> _Work required_
Filter the material, keeping only lines with the word "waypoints".

> _Dataset excerpt_
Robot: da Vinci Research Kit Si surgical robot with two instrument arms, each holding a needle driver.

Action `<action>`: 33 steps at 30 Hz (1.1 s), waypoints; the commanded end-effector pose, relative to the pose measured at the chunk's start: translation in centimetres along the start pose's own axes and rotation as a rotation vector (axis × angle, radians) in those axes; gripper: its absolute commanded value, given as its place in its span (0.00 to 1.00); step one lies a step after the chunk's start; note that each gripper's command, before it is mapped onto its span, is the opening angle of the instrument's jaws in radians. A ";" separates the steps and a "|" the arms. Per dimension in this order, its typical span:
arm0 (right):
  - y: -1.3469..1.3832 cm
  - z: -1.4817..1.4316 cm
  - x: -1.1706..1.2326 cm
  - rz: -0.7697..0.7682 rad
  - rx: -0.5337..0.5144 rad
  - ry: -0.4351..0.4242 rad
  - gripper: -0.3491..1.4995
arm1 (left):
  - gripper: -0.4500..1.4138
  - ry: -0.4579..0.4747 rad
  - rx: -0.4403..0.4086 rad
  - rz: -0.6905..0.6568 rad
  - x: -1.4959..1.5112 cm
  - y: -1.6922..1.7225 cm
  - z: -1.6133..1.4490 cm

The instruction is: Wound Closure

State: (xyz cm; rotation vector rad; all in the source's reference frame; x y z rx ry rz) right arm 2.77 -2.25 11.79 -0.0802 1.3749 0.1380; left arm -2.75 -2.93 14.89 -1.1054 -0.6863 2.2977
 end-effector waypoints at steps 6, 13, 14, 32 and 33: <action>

> _Exercise output_
Action `<action>`: 33 steps at 30 Hz (1.1 s), waypoints; the commanded end-effector pose, relative to the pose measured at the chunk's start: translation in centimetres along the start pose's own axes and rotation as a rotation vector (axis × angle, radians) in those axes; gripper: its absolute commanded value, given as its place in its span (0.00 to 1.00); step one lies a step after the chunk's start; note that each gripper's command, before it is mapped onto its span, is the opening angle of the instrument's jaws in radians. A ";" separates the steps and a "|" the arms. Per dimension in this order, its typical span:
 end-effector waypoints at steps 6, 13, 14, 32 and 33: <action>

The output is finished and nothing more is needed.